The someday mindset — the tendency to defer the life you actually want until after the next milestone — is one of the most common patterns Chris sees in high-performing clients. His approach is to force the view around the corner by asking questions about the next five, ten, and twenty years in concrete terms, building a North Star that puts specific shape to what the person wants, and holding them accountable to that picture. For executives who have already done the financial planning work to make a transition possible, the clarity about what to do next is often the missing piece. Consult a qualified financial planner to assess the financial feasibility of your transition timeline.

What are the early signs that a high performer is not thriving?

The most common early sign, according to Chris, is the feeling that you cannot step even six inches away from the machine without things starting to break. There is no redundancy, no backstop, and no structure that operates independently of your personal presence. You feel it in the pit of your stomach. This is distinct from simple busyness — it reflects an architecture problem: the absence of intentional design in the systems, the org, and the life around the work. If that feeling persists across multiple roles or companies, it is typically a signal that the architecture of the whole life needs attention.

How does meditation help high-performing executives?

Chris was introduced to meditation by a world-renowned cardiologist at Boston University after a battery of tests during a period of extreme professional and personal stress. He had previously dismissed the practice entirely. More than a decade later, he describes it as woven into the foundation of who he is and one of the single most transformative shifts in his adult life. For executives who have never considered meditation, Chris's experience offers a useful reframe: this is not a soft practice. It is a performance tool recommended by the same medical community that stress-tests elite athletes. Consult a physician before making significant changes to your health or wellness routine.

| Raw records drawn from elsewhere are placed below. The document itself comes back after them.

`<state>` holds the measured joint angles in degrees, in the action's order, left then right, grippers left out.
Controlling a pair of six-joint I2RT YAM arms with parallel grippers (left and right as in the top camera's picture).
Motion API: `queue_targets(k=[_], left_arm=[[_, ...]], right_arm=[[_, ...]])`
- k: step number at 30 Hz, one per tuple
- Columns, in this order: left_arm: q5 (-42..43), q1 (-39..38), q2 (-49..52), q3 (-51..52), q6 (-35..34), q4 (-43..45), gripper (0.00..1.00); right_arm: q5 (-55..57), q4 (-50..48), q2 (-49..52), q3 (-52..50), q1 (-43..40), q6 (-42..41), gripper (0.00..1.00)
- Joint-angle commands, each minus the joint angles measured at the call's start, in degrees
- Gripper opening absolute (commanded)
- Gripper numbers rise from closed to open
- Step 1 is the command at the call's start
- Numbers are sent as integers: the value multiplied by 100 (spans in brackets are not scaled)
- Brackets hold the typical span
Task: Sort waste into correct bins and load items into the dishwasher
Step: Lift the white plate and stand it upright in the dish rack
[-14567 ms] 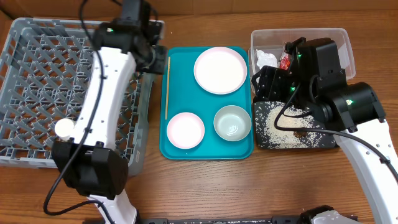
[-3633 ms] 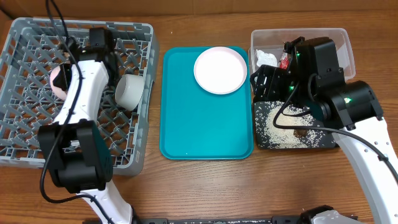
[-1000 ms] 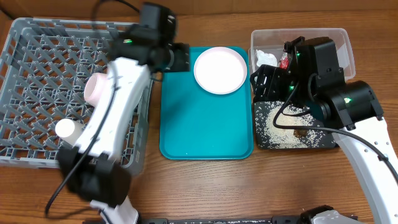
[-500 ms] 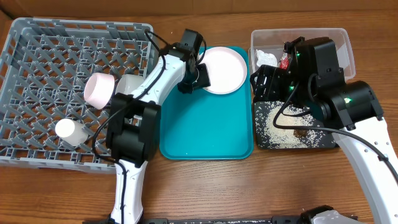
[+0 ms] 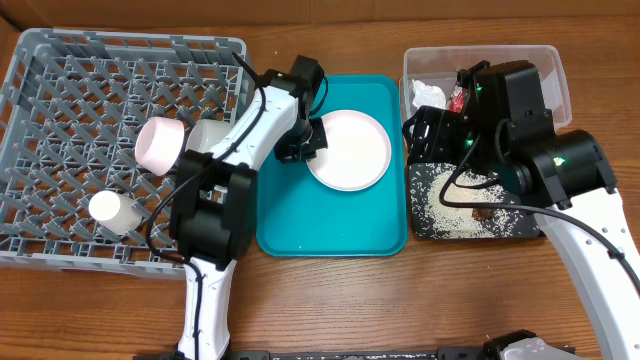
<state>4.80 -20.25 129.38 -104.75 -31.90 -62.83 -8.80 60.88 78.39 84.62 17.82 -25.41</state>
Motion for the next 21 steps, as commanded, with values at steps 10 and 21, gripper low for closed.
queue_targets(k=[10,21], left_arm=[[-2780,48,-2951,-507,1620,-201,4],[-7104,365,-3906,-490,2002,-1102,4]], right_arm=[[-28,13,24,52,-7,31,84],[-31,15,24,52,-7,28,84]])
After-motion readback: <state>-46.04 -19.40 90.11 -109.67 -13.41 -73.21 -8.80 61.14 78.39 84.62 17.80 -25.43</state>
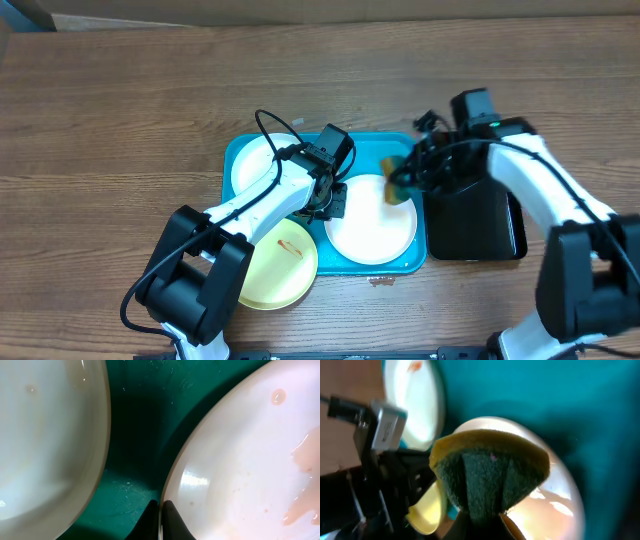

What is a BHAG and how does it apply to career and life design?

BHAG stands for big hairy audacious goal. Chris applies BHAG thinking in his advisory work to push clients past the internal voice that says I am too old or I cannot do that. The application to life design is direct: most high performers constrain their aspirations to what seems reasonable given their current situation. A BHAG forces the question of what is actually possible if the ceiling were removed. At 61, living on a farm in rural Zambia, running a global advisory practice, and working on infrastructure projects across Africa, Chris is his own proof of concept. Consult a qualified financial and life planning professional for guidance on the practical feasibility of your goals.